A F1 e a antiga xenofobia anglo-saxã

Foto: Divulgação

Dias após o GP Itália de 2023, numa entrevista para o canal Servus TV, Helmut Marko, conselheiro esportivo da Red Bull, afirmou que o piloto mexicano da equipe de energéticos, Sérgio Perez, é “sul-americano e não consegue se concentrar tanto quanto Max (Verstappen) e Sebastian (Vettel)”.

Marko fez essa desastrosa comparação entre Perez e dois pilotos que ganharam títulos pela Red Bull, afirmando que sua concentração oriunda de serem de países centrais, respectivamente, Holanda e Alemanha; enquanto o México não fica nem na América do Sul, como Marko disse, mas na América do Norte e faz parte da América Latina. Não são apenas pilotos latinos que sofrem com preconceito, mas pilotos asiáticos, como os vários japoneses que passaram pela categoria e Zhou, primeiro piloto chinês a passar pela F1.

A xenofobia no automobilismo, que dá centralidade aos países europeus e anglófonos desenvolvidos, de modo geral, prejudica a descoberta de novos talentos em todas as nações, enfraquece o legado de grandes pilotos originados de países subdesenvolvidos e torna ainda mais difícil a vida dos atletas de esporte a motor oriundos de fora do eixo central. Certamente, é necessário uma F1 mais plural, em que pilotos de todas as regiões do mundo possam ter acesso à categoria e à competição em condições de igualdade, para que este seja realmente um esporte mundial e com os grandes talentos da atualidade.

Outro exemplo bem conhecido de fala xenofóbica foi a fala de Ron Dennis, em 2005, na época, diretor da equipe inglesa Mclaren, contra Fernando Alonso, ganhador do título do Mundial de Pilotos daquele ano. Ron Dennis não encarou bem a conquista do então novo talento espanhol, que quebrou a sequência de cinco títulos consecutivos do heptacampeão Michael Schumacher e disparou: “Acredito que há uma categoria de pilotos que vivem na América do Sul, Espanha e Itália que não tem a disciplina necessária para ser campeão do mundo.”
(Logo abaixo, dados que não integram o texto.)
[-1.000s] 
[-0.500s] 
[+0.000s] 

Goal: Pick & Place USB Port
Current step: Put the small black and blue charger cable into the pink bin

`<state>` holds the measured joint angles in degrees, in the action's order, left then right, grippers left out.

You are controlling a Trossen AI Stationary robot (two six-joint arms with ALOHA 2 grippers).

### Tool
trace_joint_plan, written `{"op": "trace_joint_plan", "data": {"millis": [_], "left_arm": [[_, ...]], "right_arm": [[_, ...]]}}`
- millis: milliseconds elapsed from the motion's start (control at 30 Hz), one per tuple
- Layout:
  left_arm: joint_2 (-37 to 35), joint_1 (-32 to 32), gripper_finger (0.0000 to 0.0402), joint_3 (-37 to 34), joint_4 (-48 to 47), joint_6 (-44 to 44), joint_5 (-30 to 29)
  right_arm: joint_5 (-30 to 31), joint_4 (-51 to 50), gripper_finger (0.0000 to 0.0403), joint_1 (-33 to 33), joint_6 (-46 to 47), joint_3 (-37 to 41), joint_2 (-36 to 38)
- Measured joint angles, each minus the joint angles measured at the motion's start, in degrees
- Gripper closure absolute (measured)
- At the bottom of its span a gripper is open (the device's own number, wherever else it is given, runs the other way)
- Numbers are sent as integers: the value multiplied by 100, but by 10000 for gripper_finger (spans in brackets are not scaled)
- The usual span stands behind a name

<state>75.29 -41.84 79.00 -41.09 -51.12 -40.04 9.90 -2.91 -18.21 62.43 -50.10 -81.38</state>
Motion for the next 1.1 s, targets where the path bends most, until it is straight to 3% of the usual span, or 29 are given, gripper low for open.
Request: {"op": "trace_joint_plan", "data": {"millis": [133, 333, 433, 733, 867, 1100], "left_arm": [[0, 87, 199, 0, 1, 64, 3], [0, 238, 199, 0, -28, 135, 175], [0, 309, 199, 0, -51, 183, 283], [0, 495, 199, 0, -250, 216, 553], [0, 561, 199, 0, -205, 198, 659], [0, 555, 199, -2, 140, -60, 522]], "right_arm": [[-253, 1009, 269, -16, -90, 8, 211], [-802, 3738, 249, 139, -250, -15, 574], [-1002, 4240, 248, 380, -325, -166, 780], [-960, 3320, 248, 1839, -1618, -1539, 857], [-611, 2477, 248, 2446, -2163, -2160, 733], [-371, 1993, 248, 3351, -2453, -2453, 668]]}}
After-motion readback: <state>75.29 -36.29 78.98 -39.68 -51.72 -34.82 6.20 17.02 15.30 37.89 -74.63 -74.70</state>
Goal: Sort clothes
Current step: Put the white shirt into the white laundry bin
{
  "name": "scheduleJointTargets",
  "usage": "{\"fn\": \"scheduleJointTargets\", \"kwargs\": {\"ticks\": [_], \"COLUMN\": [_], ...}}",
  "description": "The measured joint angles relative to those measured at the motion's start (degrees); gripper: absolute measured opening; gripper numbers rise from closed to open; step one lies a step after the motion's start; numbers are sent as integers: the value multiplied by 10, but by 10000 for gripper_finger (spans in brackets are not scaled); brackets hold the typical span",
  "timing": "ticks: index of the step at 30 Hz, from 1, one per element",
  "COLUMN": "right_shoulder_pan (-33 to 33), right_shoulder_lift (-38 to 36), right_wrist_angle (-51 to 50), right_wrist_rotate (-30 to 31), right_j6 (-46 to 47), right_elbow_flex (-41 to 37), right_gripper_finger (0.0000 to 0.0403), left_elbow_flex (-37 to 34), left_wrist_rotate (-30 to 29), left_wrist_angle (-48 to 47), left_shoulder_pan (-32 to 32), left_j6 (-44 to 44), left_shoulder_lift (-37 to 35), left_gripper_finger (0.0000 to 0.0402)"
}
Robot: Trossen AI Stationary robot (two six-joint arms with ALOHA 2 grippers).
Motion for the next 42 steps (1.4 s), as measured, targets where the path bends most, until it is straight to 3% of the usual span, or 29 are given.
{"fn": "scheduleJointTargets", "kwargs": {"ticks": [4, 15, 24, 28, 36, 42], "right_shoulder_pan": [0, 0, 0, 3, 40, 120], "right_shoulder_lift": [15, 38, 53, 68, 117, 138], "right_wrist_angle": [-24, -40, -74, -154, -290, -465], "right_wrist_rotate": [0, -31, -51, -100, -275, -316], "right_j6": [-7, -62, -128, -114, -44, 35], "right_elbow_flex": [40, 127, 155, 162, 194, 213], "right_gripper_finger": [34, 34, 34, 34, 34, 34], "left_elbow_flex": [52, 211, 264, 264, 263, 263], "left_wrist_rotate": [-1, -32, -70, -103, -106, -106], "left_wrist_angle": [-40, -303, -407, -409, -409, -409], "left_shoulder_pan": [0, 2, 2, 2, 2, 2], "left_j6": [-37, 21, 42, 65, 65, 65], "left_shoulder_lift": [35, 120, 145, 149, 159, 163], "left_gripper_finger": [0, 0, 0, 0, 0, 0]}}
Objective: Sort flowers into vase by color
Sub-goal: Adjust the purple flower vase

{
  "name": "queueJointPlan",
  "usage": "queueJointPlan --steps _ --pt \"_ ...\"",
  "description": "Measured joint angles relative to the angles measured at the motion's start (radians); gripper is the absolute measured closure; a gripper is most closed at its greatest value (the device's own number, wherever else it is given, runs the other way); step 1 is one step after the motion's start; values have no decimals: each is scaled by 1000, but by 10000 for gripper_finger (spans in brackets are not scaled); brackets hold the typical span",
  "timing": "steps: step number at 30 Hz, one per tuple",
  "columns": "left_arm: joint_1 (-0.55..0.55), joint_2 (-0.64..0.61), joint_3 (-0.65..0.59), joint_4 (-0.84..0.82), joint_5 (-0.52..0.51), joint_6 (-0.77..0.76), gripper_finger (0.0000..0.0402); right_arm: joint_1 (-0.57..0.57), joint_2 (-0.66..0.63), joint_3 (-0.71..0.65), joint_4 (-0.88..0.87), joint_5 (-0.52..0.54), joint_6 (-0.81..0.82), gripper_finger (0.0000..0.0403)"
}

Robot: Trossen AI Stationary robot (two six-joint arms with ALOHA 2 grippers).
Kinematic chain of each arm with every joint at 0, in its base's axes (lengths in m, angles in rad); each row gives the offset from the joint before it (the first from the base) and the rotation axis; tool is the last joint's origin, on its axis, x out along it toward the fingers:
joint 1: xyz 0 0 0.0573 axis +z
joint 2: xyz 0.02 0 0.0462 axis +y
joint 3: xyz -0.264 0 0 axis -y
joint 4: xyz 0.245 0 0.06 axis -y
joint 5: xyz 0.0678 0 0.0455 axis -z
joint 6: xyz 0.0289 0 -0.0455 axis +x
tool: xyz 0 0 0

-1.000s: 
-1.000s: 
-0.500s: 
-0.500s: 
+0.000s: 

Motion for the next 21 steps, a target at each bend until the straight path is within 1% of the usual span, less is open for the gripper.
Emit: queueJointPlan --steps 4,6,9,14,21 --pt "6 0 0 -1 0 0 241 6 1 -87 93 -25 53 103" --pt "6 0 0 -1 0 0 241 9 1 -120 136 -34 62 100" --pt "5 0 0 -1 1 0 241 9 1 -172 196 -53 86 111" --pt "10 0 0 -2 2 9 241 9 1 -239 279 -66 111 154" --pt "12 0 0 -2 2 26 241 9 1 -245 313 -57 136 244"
A fala do chefe da equipe inglesa é totalmente vazia, pois ele próprio foi chefe do brasileiro Ayrton Senna na Mclaren, onde ele conquistou seus três títulos. Países europeus desenvolvidos anglo-saxões querem ter a hegemonia no esporte, mas se esquecem de grandes nomes, como o próprio Senna, que conviveu com Dennis, pilotos brasileiros como o bicampeão Fittipaldi e o tricampeão Piquet, o pentacampeão argentino Juan Manuel Fangio; os italianos Alberto Ascari, bicampeão e Nino Farina, campeão, entre outros grandes pilotos latinos e de outras partes do mundo.
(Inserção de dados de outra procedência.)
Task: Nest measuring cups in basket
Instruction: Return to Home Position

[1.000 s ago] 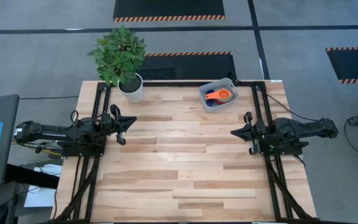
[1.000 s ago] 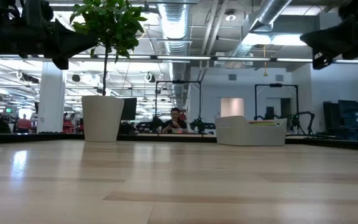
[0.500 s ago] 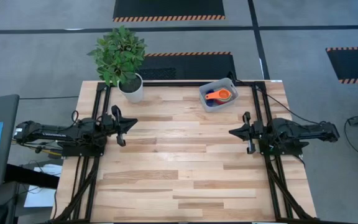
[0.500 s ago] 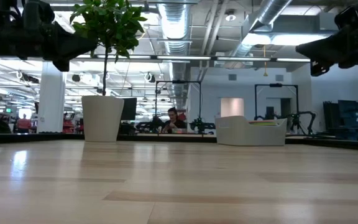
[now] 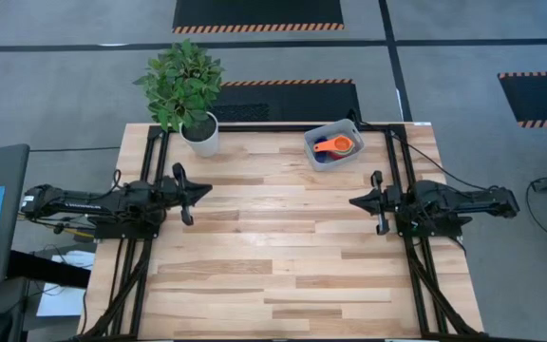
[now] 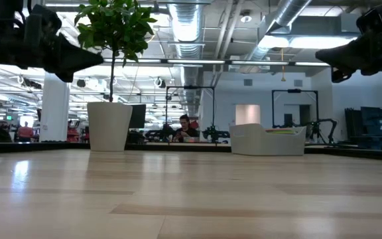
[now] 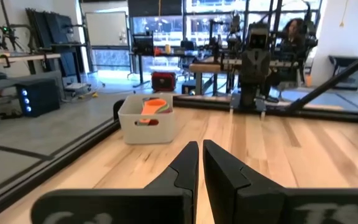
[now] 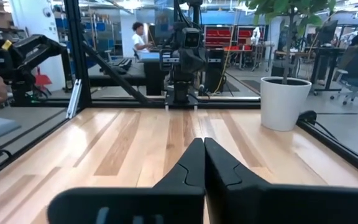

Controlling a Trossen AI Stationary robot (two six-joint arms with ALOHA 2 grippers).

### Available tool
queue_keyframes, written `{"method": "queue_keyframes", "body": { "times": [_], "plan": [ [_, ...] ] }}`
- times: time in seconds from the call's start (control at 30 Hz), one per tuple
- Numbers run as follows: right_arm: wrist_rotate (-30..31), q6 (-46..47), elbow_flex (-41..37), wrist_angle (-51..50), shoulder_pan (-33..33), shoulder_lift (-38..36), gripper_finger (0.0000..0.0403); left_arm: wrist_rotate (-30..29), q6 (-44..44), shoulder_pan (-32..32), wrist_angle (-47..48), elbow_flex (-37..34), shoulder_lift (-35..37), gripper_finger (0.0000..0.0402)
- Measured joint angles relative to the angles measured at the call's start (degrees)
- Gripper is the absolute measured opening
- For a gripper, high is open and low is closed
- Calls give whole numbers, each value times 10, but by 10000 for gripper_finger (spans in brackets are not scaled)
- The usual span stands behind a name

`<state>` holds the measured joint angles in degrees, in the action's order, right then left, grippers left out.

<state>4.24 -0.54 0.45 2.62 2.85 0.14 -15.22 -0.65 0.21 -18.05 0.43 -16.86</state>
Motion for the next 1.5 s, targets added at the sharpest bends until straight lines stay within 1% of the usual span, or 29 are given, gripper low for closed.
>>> {"method": "queue_keyframes", "body": {
  "times": [0.1,0.2,0.33,0.5,0.6,0.73,0.83,0.9,1.07,1.3,1.5],
  "plan": [
    [0,-1,0,-2,0,0,17,0,3,0,11,0,0,13],
    [0,-3,0,-3,0,0,10,6,5,0,11,0,0,13],
    [0,-6,-1,-3,0,0,6,30,15,0,7,0,0,13],
    [-14,-23,-1,-5,0,0,24,77,38,0,19,0,0,13],
    [-15,-30,-1,-5,0,0,23,92,43,0,29,0,0,13],
    [-15,-32,-1,-11,0,0,13,87,49,0,2,0,5,13],
    [-21,-32,-1,-14,0,0,12,87,66,0,-8,0,35,13],
    [-28,-31,-1,-15,0,0,17,84,73,0,15,0,67,13],
    [-30,-30,-1,-16,0,0,24,83,67,0,110,0,170,13],
    [-30,-30,-1,-16,0,0,13,78,54,0,140,-1,167,13],
    [-30,-30,-1,-15,0,0,29,73,54,0,154,0,165,13]
  ]
}}
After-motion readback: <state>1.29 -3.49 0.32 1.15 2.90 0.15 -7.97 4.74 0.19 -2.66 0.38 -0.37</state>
Essa visão de mundo xenofóbica e que não deixa de ser, implicitamente, racista, já está mais do que ultrapassada por todas as teorias relevantes das ciências naturais e humanas. No final do século XIX, surgiram teorias antropológicas e biológicas de que os habitantes do continente americano e africano seriam inferiores e involuídos, mas, hoje, é consenso entre os acadêmicos sérios de que não existem raças na humanidade.
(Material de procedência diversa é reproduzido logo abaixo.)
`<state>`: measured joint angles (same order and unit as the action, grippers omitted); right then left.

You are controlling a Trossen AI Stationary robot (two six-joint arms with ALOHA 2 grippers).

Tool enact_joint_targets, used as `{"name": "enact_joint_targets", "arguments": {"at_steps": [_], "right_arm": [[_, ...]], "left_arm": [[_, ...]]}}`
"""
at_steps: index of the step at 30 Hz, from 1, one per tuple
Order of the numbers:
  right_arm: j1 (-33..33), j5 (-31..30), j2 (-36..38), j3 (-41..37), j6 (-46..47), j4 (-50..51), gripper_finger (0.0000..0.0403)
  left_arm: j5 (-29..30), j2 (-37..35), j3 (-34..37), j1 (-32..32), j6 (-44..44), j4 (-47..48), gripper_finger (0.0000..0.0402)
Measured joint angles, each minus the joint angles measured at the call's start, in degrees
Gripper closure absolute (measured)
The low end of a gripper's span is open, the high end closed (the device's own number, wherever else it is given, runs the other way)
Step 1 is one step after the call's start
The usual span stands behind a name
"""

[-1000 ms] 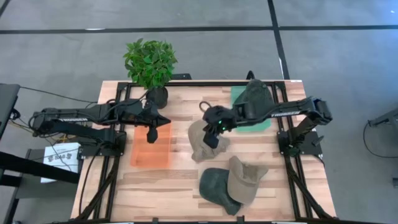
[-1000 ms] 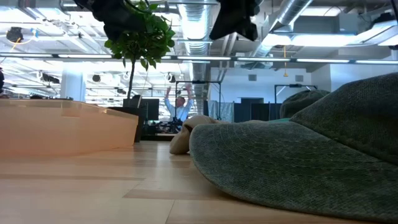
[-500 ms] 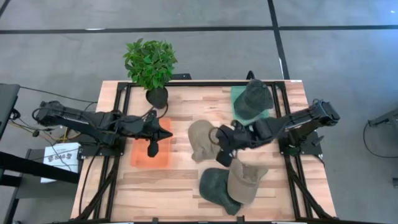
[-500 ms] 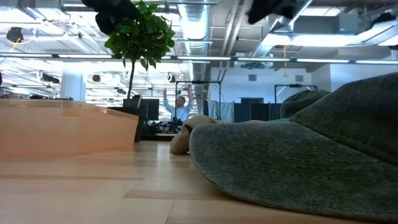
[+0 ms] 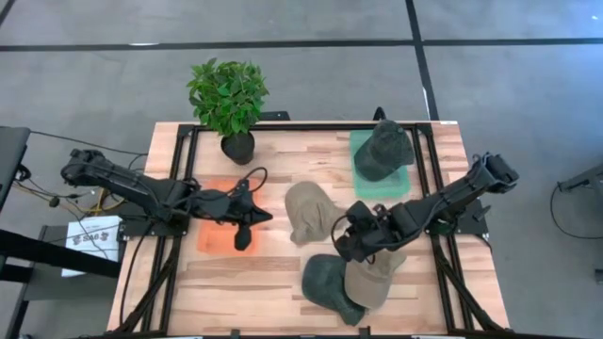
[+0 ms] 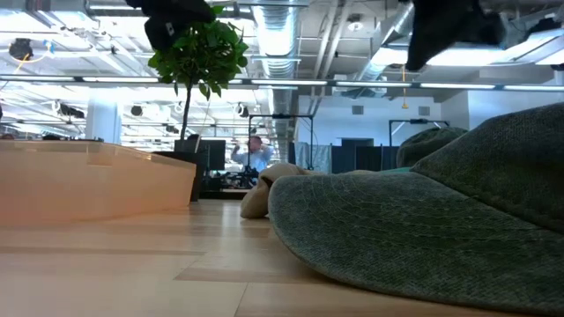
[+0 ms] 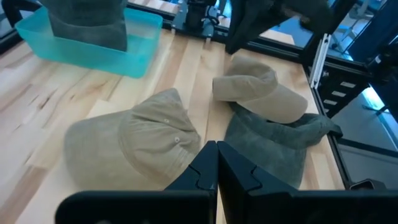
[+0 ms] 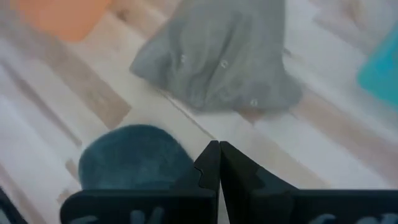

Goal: Pick & Place hat
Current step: Put the top brown cap into the orange bin

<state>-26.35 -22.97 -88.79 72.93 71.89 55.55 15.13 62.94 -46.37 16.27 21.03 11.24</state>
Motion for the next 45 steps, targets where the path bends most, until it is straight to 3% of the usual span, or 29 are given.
{"name": "enact_joint_targets", "arguments": {"at_steps": [9, 14, 28, 41, 45], "right_arm": [[3.02, -1.97, -0.46, -7.30, 17.18, -9.90, 0.0349], [4.79, -2.22, -0.57, -12.45, 21.07, -19.67, 0.0301], [4.99, -0.50, -3.29, -19.98, 32.83, -30.07, 0.0154], [9.79, 1.79, -15.05, -20.49, 26.63, -47.37, 0.0143], [10.25, -0.17, -16.92, -20.15, 25.11, -48.84, 0.0163]], "left_arm": [[-0.19, 0.35, 0.00, -0.17, -0.51, 0.09, 0.0402], [-0.40, 0.35, 0.00, -0.13, -0.54, 0.64, 0.0402], [-3.19, 0.33, 0.00, -0.13, -2.18, 0.96, 0.0402], [-3.91, 0.35, 0.00, -0.13, -2.85, 2.54, 0.0401], [-4.08, 0.32, 0.00, -0.13, -2.83, 2.89, 0.0402]]}}
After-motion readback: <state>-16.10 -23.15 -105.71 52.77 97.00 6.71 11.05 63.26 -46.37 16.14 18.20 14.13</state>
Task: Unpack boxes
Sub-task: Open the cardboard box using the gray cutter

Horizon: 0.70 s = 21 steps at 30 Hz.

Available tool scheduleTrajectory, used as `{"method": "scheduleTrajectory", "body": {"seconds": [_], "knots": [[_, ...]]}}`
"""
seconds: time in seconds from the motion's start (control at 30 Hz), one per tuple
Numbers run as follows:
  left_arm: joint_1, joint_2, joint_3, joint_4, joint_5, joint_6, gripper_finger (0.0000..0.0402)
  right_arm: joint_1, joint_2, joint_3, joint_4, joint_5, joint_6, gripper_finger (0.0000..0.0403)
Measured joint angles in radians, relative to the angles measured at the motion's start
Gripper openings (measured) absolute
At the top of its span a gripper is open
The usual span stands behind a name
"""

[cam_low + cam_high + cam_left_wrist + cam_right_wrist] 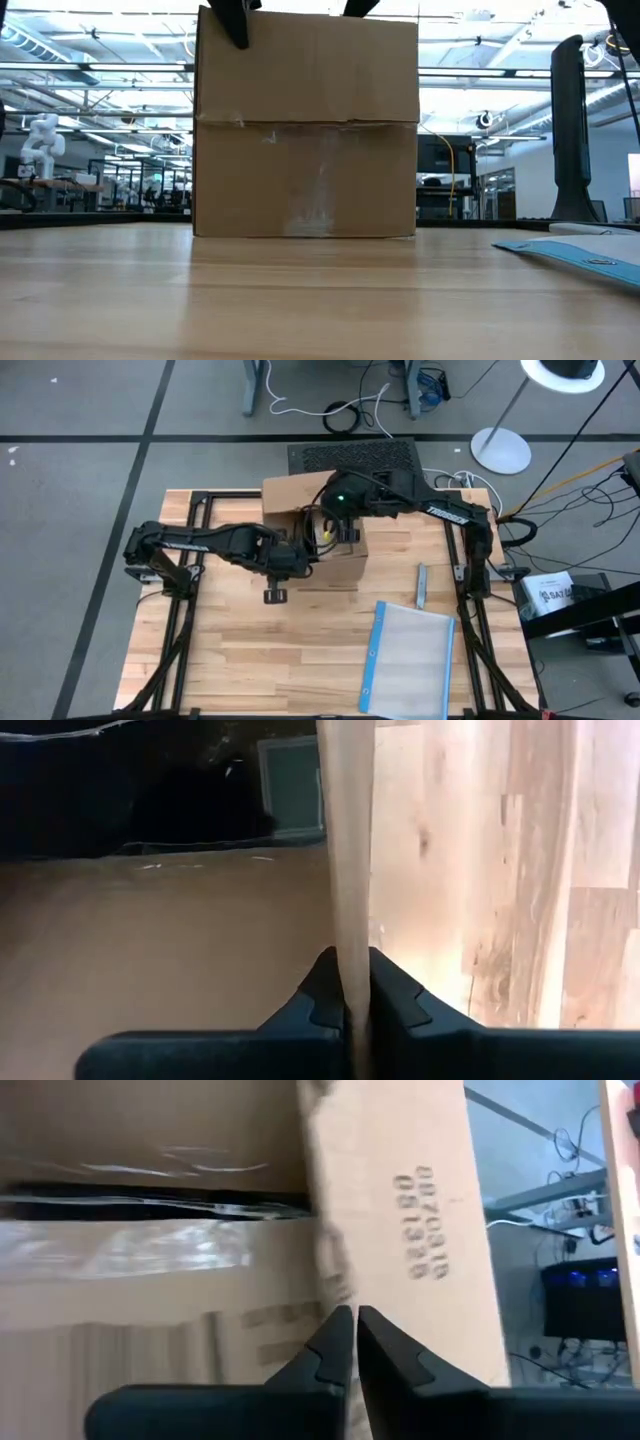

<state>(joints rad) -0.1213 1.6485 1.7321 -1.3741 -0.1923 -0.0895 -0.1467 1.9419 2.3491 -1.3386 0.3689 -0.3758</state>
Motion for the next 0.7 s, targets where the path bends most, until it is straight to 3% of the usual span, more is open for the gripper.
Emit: {"method": "scheduleTrajectory", "body": {"seconds": [0.17, 0.53, 0.7], "knots": [[-0.024, 0.001, 0.009, -0.002, -0.001, -0.003, 0.0015, 0.003, 0.031, 0.001, -0.001, -0.02, -0.048, 0.0037], [-0.024, 0.001, 0.015, -0.02, 0.009, -0.002, 0.0014, 0.09, 0.019, 0.0, -0.027, -0.026, 0.007, 0.008], [-0.026, 0.001, 0.016, -0.02, 0.026, -0.008, 0.0014, 0.083, 0.022, 0.0, -0.053, 0.113, 0.042, 0.0111]]}}
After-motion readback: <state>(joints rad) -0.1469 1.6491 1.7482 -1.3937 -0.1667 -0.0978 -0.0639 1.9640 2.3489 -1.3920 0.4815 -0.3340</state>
Dispõem-se aí, que não existem também, povos e nações inferiores, e, em qualquer nação do mundo, não há nada que impeça que nasça alguém com talento incomum para o automobilismo, pronto para ser lapidado para ser um grande campeão de F1. O que existe são as barreiras sociais, econômicas, raciais, de gênero, e no caso aí, de xenofobia que podem impedir alguém de chegar na maior categoria de automobilismo em condições de disputar um título mundial. Cabe lembrar que Marko também é responsável pelas categorias de base da Red Bull Racing; Não que ele não vá levar em consideração talento, dinheiro que o piloto traz para a equipe e tantas outras variantes na hora de promover alguém, mas na hora de fazer escolhas difíceis entre atletas bem pareados e na hora do convívio do dia a dia, frases como essa aparecem, porque o preconceito está bem guardado.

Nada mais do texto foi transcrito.